Le cadre réglementaire autour de la réutilisation des eaux de pluie a beaucoup évolué au cours des derniers mois en France. Shutterstock
Julie Mendret, Université de Montpellier et Thomas Harmand, Aix-Marseille Université (AMU)

La réglementation française a évolué au cours des derniers mois autour de la réutilisation des eaux de pluie et des eaux grises à des fins d’usage non potable, domestique et non domestique. L’objectif, faciliter la valorisation des eaux « non conventionnelles » pour diminuer nos coûts et limiter la pression sur la ressource en eau.


La récupération et l’utilisation de l’eau de pluie présentent des avantages écologiques et économiques : en collectant et en employant cette ressource naturelle, on réduit en effet la demande sur les réseaux d’eau potable, et on préserve ainsi les réserves d’eau douce.

Cette eau est idéale pour des usages non potables tels que l’arrosage des jardins, le lavage des voitures ou encore l’alimentation des chasses d’eau, contribuant ainsi à une gestion plus durable des ressources en eau et à une réduction des coûts liés à l’eau pour les ménages et les entreprises.

Jusqu’à très récemment, la réutilisation des eaux de pluie – qui désignent l’eau qui tombe directement du ciel sous forme de précipitations – était encadrée en France par un arrêté du 21 août 2008 : il permettait leur usage, en particulier l’évacuation des excrétas, le lavage des sols ou encore l’arrosage des espaces verts sous certaines conditions, liées notamment au stockage ou à la signalisation. Ce cadre juridique vient d’évoluer pour élargir ces usages.

Un nouveau cadre juridique

Les usages non domestiques des eaux de pluie sont désormais autorisés par le décret du 29 août 2023 : pour ces cas qui concernent par exemple l’arrosage des espaces verts ou encore le nettoyage des véhicules, la règle est très simple : il n’existe aucune restriction.

Les usages domestiques des eaux de pluie, quant à eux, sont réglementés par un décret et un arrêté du 12 juillet 2024, qui touchent, plus largement, à toutes les eaux impropres à la consommation humaine (dites EICH, une nouvelle dénomination) pour des usages domestiques.
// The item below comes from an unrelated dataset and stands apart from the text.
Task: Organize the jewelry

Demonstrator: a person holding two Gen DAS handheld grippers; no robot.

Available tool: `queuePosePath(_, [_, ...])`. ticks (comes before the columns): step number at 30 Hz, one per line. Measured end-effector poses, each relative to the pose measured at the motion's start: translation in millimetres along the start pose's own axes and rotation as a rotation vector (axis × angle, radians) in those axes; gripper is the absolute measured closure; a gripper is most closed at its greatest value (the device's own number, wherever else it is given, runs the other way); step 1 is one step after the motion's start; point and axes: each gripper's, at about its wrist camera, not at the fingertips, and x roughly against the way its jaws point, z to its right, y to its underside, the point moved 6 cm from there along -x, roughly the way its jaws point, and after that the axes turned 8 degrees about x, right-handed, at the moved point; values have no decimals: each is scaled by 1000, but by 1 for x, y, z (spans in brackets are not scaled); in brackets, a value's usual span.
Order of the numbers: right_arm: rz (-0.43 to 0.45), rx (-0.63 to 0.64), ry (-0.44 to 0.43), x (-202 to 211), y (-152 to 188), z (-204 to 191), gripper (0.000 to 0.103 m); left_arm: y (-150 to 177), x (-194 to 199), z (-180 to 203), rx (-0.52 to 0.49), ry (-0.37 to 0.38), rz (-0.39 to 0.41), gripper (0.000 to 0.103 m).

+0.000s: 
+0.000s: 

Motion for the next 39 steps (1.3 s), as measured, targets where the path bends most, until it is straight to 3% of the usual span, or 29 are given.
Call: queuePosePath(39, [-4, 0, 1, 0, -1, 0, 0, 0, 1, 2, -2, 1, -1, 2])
Celles-ci se distinguent des eaux « destinées à la consommation humaine », dites potables et englobent : les eaux de pluie, les eaux douces, les eaux des puits et forages à usage domestique, les eaux grises, et les eaux issues des piscines à usage collectif – toutes étant traitées en amont.
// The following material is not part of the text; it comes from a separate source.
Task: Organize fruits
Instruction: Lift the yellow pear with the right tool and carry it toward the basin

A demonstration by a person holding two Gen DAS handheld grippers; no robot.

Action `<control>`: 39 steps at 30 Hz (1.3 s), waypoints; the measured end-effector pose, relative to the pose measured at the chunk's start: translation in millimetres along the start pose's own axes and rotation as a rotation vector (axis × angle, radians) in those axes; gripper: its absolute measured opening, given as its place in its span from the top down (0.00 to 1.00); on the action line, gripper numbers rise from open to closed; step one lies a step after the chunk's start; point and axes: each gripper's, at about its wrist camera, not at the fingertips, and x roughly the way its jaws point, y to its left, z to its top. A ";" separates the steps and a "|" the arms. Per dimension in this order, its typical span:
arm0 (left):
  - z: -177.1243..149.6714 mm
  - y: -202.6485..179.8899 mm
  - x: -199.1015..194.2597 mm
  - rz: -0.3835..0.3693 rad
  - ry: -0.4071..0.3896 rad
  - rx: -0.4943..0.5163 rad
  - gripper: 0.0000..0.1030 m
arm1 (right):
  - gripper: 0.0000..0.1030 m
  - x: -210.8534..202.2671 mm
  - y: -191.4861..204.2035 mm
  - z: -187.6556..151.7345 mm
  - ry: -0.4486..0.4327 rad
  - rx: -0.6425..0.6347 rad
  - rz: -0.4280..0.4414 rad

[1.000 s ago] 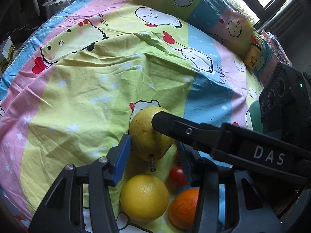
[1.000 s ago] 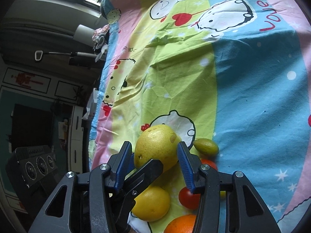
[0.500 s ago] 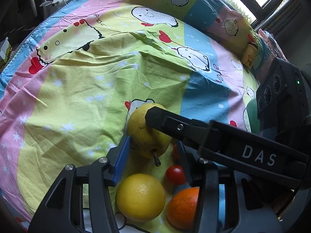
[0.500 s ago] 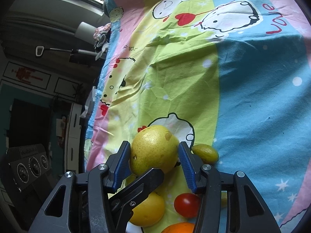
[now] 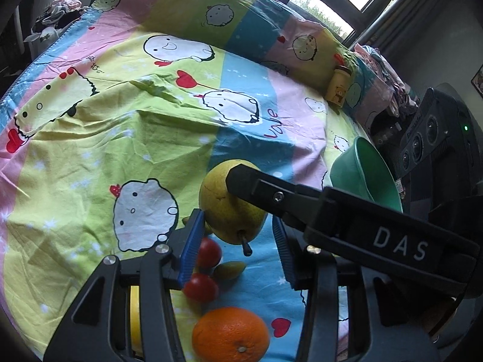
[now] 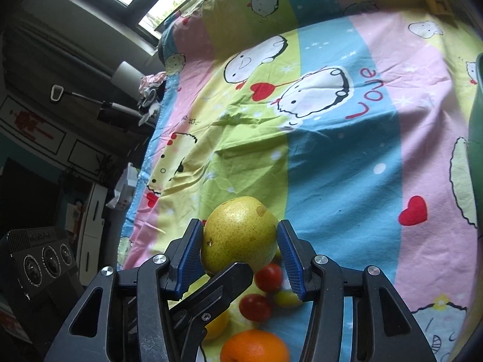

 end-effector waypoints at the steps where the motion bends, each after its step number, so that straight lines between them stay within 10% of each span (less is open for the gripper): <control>1: 0.7 -4.3 3.8 -0.014 0.006 0.005 0.57 | 0.49 -4.2 -4.2 0.8 -0.009 0.007 -0.011; 20: -6.3 -26.3 60.0 -0.086 0.158 0.018 0.58 | 0.48 -12.3 -61.7 1.4 0.024 0.118 -0.156; 39: -7.9 -29.7 70.4 -0.073 0.143 0.058 0.54 | 0.42 4.4 -74.1 2.2 0.073 0.153 -0.138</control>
Les usages permis concernent notamment : le lavage du linge, le lavage des sols en intérieur, l’évacuation des excrétas, l’alimentation de fontaines décoratives non destinées à la consommation humaine, le nettoyage des surfaces extérieures (incluant le lavage des véhicules s’il est réalisé au domicile), l’arrosage des jardins potagers et des espaces verts à l’échelle des bâtiments.

Des règles assouplies

Ainsi, les niveaux de qualité sanitaire des eaux requis et la procédure à suivre dépendent du type d’eau et de l’usage envisagé. Le texte est assez permissif en ce qui concerne les eaux de pluie. Tous les usages peuvent être librement mis en œuvre après déclaration en mairie, à l’exception du lavage du linge qui doit faire l’objet d’une déclaration supplémentaire au préfet et respecter un certain niveau de qualité.
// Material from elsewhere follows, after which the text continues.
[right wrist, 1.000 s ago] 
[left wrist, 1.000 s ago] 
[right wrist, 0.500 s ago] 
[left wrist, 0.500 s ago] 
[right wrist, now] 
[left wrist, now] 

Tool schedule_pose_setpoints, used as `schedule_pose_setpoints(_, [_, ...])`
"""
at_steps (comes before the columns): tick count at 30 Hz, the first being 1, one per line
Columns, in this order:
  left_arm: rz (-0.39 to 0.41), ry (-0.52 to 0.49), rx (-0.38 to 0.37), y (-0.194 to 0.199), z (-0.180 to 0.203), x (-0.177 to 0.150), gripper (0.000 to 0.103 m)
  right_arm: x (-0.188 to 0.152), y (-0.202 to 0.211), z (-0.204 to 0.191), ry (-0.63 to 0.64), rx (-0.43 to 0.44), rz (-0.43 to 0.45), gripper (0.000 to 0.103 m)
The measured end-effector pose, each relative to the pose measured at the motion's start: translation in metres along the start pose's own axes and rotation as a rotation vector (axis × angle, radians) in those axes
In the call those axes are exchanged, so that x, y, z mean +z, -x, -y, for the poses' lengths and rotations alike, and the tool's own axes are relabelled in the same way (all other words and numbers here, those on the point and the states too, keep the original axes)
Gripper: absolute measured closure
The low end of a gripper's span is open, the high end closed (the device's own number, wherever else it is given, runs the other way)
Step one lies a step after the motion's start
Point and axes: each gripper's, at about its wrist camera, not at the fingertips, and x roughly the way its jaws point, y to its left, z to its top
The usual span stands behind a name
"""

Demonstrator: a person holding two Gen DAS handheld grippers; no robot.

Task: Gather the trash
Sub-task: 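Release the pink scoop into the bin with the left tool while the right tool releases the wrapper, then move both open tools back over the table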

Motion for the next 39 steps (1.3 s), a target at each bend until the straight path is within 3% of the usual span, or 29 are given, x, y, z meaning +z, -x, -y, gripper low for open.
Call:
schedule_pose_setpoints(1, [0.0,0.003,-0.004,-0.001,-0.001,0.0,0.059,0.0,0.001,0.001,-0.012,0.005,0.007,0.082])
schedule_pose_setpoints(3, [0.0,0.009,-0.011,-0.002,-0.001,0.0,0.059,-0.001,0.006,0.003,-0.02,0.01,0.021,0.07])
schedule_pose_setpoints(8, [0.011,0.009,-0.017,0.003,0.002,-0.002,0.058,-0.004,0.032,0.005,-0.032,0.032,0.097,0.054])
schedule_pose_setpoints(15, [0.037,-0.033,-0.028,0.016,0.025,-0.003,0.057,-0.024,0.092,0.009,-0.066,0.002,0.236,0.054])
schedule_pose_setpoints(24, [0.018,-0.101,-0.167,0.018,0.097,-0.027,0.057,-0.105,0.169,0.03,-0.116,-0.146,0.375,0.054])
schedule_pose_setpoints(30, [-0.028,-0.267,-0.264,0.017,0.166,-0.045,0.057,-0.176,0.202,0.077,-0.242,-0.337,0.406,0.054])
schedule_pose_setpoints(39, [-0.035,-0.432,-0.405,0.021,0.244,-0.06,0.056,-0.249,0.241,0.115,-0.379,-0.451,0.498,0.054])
La nouveauté de ces deux textes est aussi l’autorisation d’usage des EICH dans les « établissements recevant du public sensible » (ERPS). Cela concerne notamment les établissements de santé, les établissements thermaux ou encore les établissements scolaires. Dans ce cadre, l’usage des eaux de pluie reste permis, avec une libre mise en œuvre (à condition d’avoir déclaré l’utilisation en mairie), à l’exception encore une fois du lavage du linge et de l’alimentation des fontaines décoratives qui sont soumis à une déclaration supplémentaire à réaliser auprès du préfet du département dans lequel les eaux de pluie sont utilisées.

Les eaux de pluie utilisées pour ces cas doivent également atteindre des objectifs de qualité fixés par l’arrêté du 12 juillet 2024 précité. Ce n’est pas le cas pour les eaux de pluie utilisées pour les autres usages que ceux-ci.

Réutilisation des eaux grises

Ces deux textes autorisent également la réutilisation des eaux grises (eaux usées domestiques qui proviennent des éviers, lavabos, douches, baignoires et machines à laver et ne contiennent pas de matières fécales) et des eaux issues des piscines à usage collectif.

Les conditions sont là plus strictes que pour les eaux de pluie : les mêmes usages peuvent être envisagés, mais avec plus de contraintes – aucun ne peut être librement mis en œuvre avec des eaux grises ou des eaux de piscine. La procédure minimale applicable est la déclaration au préfet. En dehors des ERPS, sont autorisés les usages suivants : alimentation des fontaines décoratives non destinées à la consommation humaine, l’évacuation des excrétas, le nettoyage des surfaces extérieures, ainsi que l’arrosage des espaces verts à l’échelle du bâtiment.

Ces usages sont possibles sous réserve de déclaration auprès du préfet et en respectant des conditions minimales de qualité. Les usages de lavage du linge, de nettoyage des sols en intérieur et d’arrosage des jardins potagers font l’objet d’une procédure dérogatoire, et peuvent être autorisés à titre expérimental. L’évaluation de ces expérimentations aura lieu en 2035, et leur généralisation sera décidée en conséquence.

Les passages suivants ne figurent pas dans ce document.